_Work to complete:_
For this exercise, repeat exactly the lines below starting at the line holding "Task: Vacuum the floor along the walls" and ending at the line holding "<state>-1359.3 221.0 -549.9", both included, with no extra lines and no pictures.

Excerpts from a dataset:

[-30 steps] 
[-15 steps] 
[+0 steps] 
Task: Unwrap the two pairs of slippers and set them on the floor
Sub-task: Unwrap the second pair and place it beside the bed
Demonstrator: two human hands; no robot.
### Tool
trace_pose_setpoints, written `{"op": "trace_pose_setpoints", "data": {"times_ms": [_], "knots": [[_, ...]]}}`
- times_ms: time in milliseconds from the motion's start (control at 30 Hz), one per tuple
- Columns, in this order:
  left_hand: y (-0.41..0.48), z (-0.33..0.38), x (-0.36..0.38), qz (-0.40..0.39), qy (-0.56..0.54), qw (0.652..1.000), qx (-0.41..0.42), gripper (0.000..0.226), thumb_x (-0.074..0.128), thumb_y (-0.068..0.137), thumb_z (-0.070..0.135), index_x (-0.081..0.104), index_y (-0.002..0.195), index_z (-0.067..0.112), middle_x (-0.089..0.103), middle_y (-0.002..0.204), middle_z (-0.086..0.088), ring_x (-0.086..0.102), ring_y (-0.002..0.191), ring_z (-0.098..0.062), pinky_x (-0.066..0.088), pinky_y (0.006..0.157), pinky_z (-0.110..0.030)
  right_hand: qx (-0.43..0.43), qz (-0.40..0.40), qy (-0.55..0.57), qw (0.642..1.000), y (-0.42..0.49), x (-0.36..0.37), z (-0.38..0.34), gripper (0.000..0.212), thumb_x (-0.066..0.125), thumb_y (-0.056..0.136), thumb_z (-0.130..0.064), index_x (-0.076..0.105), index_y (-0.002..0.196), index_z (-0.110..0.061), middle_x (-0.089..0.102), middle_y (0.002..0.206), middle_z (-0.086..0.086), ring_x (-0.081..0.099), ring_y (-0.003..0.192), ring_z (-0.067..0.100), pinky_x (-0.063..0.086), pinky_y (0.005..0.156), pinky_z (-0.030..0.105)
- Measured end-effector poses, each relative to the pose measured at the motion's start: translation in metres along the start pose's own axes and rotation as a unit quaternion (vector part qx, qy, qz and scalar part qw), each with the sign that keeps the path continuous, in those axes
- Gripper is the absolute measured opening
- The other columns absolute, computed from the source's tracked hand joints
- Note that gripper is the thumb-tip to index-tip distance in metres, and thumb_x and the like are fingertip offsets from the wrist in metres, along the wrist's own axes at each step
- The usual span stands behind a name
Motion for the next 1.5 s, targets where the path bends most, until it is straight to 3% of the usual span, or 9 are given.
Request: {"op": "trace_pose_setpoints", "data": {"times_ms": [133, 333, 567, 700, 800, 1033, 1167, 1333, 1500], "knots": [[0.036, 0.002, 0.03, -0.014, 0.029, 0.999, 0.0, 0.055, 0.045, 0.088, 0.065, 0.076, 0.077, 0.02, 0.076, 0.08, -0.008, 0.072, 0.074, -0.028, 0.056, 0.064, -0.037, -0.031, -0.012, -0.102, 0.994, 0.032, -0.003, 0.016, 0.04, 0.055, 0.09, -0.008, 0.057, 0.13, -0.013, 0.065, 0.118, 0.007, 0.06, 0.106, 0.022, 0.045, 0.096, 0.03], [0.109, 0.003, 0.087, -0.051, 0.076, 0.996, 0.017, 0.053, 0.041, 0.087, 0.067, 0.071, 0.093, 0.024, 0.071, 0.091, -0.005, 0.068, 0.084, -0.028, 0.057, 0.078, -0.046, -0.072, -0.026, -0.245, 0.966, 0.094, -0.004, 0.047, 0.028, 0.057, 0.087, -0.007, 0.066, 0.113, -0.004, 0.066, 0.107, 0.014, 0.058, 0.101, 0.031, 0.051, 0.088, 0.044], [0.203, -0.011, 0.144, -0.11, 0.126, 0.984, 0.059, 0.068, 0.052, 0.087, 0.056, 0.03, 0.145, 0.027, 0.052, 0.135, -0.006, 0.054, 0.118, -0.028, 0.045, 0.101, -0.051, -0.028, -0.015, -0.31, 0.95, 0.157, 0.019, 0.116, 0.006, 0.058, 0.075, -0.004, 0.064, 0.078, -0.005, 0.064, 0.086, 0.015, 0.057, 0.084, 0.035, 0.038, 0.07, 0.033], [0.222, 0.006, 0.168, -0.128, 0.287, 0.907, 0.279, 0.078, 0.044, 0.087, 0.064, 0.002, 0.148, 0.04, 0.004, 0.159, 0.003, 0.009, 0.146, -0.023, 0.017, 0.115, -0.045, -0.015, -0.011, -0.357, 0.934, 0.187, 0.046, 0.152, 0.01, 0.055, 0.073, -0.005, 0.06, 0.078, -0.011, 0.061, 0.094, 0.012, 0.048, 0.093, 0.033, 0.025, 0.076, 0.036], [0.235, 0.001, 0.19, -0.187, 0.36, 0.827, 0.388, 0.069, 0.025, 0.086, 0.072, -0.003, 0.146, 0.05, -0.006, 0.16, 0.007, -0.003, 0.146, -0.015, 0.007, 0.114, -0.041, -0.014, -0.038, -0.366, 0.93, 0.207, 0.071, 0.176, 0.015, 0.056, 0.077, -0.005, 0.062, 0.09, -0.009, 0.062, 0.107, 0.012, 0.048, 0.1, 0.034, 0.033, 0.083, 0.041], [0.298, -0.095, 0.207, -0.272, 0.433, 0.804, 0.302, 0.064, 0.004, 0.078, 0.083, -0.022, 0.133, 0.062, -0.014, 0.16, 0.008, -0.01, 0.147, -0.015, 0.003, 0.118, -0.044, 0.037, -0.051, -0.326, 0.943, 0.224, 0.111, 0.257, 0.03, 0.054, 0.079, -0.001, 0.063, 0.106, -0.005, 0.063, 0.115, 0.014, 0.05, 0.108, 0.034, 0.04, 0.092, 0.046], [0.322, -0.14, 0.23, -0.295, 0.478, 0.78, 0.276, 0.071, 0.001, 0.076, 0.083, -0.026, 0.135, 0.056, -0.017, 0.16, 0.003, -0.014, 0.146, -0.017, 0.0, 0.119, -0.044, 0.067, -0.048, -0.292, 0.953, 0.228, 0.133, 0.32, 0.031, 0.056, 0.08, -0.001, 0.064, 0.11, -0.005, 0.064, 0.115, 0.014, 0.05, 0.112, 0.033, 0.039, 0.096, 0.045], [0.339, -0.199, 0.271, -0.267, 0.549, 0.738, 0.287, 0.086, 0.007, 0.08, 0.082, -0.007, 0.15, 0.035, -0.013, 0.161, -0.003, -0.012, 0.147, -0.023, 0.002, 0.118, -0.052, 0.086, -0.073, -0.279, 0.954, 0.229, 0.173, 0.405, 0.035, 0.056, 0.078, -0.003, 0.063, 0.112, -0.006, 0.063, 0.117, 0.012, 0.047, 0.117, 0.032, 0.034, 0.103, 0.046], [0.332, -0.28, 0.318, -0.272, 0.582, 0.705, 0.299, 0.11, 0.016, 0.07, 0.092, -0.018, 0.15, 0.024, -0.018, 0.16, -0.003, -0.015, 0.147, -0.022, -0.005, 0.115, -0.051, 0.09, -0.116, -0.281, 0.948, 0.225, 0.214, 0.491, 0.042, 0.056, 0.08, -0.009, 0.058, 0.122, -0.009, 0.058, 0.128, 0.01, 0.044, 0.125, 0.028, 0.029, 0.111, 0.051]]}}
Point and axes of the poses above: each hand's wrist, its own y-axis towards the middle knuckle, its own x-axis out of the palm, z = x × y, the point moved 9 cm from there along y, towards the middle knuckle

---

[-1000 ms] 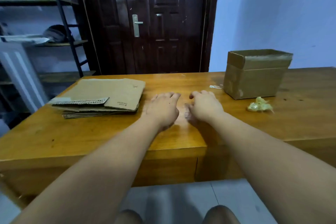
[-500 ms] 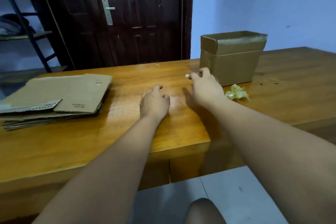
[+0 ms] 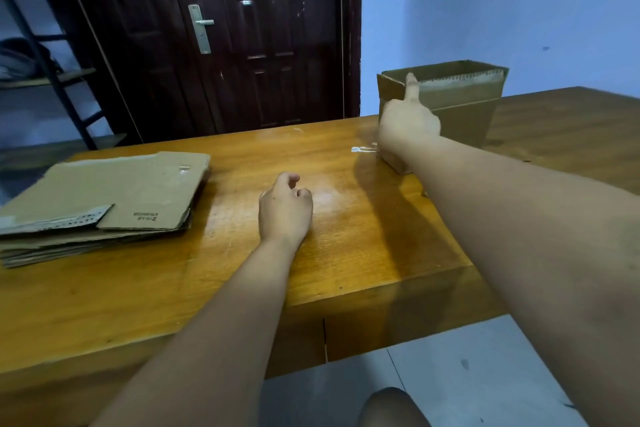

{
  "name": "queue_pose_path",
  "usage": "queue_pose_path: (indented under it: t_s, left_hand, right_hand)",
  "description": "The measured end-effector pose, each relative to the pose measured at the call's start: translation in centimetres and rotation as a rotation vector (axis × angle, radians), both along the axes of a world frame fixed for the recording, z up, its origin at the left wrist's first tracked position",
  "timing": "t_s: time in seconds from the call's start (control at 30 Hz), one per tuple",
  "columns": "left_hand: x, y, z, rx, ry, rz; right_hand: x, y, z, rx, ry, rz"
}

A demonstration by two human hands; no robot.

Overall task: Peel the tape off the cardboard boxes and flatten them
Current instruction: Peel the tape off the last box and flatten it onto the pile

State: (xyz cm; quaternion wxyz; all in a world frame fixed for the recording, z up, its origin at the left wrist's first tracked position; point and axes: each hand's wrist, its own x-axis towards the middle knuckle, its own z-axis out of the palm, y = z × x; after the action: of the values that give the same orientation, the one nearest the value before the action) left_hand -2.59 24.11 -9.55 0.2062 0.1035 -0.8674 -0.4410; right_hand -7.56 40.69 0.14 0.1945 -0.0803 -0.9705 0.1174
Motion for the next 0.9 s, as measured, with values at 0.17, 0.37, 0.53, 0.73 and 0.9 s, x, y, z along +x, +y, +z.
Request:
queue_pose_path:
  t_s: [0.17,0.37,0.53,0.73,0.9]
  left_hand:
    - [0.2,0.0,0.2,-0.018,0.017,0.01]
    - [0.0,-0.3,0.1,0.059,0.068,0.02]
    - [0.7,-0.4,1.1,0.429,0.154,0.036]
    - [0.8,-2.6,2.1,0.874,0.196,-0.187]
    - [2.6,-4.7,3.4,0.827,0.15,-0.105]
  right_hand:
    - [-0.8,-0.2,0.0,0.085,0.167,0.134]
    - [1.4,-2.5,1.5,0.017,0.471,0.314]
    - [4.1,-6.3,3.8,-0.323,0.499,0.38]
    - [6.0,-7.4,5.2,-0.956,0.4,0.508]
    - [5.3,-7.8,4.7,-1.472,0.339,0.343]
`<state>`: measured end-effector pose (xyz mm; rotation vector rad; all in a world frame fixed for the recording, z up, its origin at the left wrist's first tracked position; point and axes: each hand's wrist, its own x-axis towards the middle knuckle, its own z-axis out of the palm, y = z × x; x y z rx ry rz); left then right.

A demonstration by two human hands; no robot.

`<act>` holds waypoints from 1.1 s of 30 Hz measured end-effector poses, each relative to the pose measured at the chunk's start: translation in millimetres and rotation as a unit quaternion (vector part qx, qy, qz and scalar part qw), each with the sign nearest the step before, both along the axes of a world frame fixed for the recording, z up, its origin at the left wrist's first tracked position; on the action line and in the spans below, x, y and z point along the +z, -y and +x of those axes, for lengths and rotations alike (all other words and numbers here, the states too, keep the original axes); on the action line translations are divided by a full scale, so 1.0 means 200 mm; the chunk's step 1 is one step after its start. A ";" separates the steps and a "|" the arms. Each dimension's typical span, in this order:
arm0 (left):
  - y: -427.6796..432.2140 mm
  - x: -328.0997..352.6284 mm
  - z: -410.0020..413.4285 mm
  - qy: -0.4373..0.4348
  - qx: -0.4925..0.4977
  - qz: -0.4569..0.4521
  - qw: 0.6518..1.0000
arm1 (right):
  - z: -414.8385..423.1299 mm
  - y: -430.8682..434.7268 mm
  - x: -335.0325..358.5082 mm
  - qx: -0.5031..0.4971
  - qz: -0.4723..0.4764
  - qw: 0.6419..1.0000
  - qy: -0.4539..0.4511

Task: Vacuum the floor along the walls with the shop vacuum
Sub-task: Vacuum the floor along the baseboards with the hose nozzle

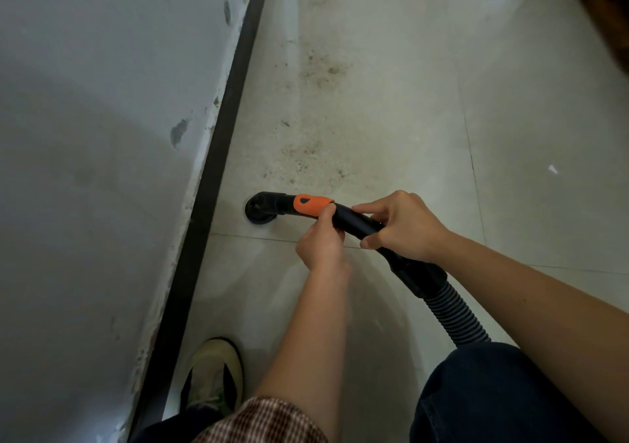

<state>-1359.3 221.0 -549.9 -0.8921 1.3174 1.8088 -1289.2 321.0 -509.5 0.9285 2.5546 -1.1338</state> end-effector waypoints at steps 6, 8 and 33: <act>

_Reply:_
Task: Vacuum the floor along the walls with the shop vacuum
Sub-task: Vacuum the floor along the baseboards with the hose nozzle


<state>-1359.3 221.0 -549.9 -0.8921 1.3174 1.8088 -1289.2 321.0 -509.5 0.9285 2.5546 -1.1338</state> end-effector waypoints at steps 6, 8 and 33: <act>

This concludes the response to the exercise.